### EXERCISE
The answer is the exact run of lines in the listing below from the line containing "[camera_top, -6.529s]" up to and including the line containing "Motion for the", with pictures removed.

### DATA BLOCK
____

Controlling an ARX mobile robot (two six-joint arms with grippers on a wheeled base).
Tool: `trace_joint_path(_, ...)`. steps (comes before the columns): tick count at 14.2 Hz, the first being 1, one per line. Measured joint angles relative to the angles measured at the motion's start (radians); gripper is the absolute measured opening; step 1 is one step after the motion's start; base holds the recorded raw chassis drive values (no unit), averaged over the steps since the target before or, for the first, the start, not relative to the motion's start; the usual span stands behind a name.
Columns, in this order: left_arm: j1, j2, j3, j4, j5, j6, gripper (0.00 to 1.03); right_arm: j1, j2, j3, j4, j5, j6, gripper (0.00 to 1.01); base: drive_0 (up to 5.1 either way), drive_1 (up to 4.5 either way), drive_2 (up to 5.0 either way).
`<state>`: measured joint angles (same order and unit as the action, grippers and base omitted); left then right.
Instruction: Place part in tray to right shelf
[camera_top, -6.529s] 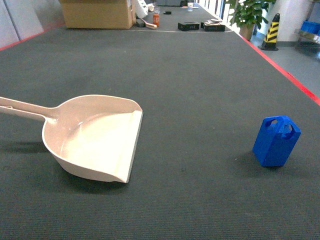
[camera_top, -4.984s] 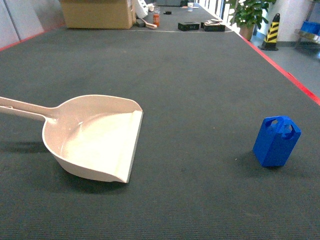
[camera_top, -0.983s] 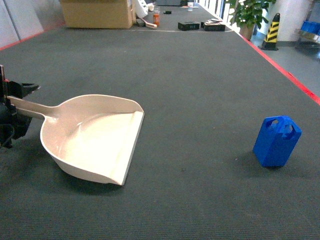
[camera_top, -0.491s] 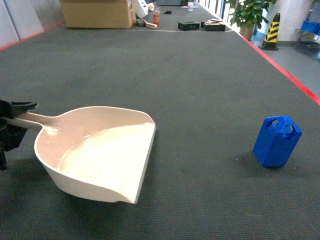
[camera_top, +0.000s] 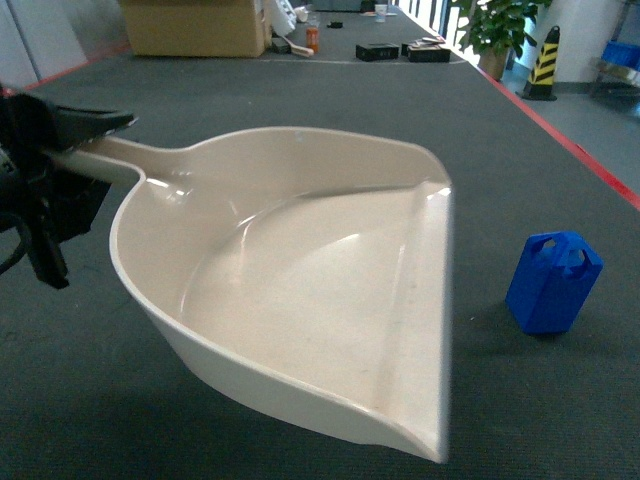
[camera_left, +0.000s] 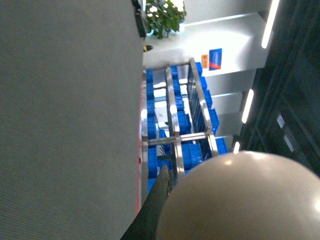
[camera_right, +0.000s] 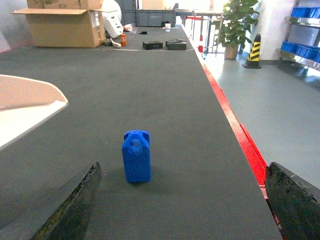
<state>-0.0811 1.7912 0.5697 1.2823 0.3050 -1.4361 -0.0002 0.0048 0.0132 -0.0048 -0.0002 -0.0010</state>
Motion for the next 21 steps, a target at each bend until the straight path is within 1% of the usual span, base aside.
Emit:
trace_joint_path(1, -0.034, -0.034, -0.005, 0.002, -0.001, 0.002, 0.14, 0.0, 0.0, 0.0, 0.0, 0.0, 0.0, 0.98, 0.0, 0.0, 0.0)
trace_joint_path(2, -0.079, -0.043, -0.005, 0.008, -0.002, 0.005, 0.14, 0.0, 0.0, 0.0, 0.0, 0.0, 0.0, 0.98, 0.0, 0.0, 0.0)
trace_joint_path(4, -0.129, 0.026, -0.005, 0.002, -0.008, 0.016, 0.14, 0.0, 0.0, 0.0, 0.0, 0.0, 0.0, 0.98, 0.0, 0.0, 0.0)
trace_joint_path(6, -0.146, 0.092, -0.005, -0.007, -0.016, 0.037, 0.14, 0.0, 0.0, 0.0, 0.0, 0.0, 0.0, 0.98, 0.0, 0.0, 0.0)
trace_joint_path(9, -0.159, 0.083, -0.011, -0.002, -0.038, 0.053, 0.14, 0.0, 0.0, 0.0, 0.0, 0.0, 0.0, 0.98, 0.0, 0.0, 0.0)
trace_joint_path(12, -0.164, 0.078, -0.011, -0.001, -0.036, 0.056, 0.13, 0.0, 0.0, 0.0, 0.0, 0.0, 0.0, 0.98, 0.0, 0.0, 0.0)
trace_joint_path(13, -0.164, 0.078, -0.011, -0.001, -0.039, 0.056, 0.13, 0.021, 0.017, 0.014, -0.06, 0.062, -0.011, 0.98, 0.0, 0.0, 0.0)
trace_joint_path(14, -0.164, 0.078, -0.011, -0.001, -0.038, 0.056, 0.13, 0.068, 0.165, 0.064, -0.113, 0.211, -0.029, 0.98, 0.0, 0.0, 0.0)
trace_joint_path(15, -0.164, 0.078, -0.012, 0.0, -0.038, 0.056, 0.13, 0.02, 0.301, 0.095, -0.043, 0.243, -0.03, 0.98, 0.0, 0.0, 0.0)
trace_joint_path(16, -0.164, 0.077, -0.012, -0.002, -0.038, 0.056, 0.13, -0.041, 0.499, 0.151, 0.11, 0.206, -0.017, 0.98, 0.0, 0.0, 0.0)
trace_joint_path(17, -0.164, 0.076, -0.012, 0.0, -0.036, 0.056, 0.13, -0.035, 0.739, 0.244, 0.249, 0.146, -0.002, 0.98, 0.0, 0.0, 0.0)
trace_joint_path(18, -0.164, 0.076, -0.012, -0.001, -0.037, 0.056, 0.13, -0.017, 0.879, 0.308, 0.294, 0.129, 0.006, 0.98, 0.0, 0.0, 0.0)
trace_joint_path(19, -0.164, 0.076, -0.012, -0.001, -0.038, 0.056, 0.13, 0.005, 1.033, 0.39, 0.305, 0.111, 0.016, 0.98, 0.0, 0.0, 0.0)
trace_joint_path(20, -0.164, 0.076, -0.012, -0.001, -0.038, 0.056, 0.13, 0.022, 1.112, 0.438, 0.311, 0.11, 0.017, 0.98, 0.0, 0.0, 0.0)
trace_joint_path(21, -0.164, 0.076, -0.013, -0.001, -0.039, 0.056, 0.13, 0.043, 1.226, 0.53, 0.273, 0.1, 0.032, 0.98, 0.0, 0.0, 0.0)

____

### ANSWER
[camera_top, -6.529s] 
[camera_top, -4.984s] 
[camera_top, -0.983s] 
[camera_top, -0.491s] 
[camera_top, +0.000s] 
[camera_left, +0.000s] 
[camera_right, +0.000s] 
<state>-0.0811 1.7912 0.5697 1.2823 0.3050 -1.4361 -0.0002 0.0048 0.0132 -0.0048 -0.0002 -0.0010</state>
Motion for the next 21 steps, a target at each bend until the straight path is within 1% of the usual span, base aside.

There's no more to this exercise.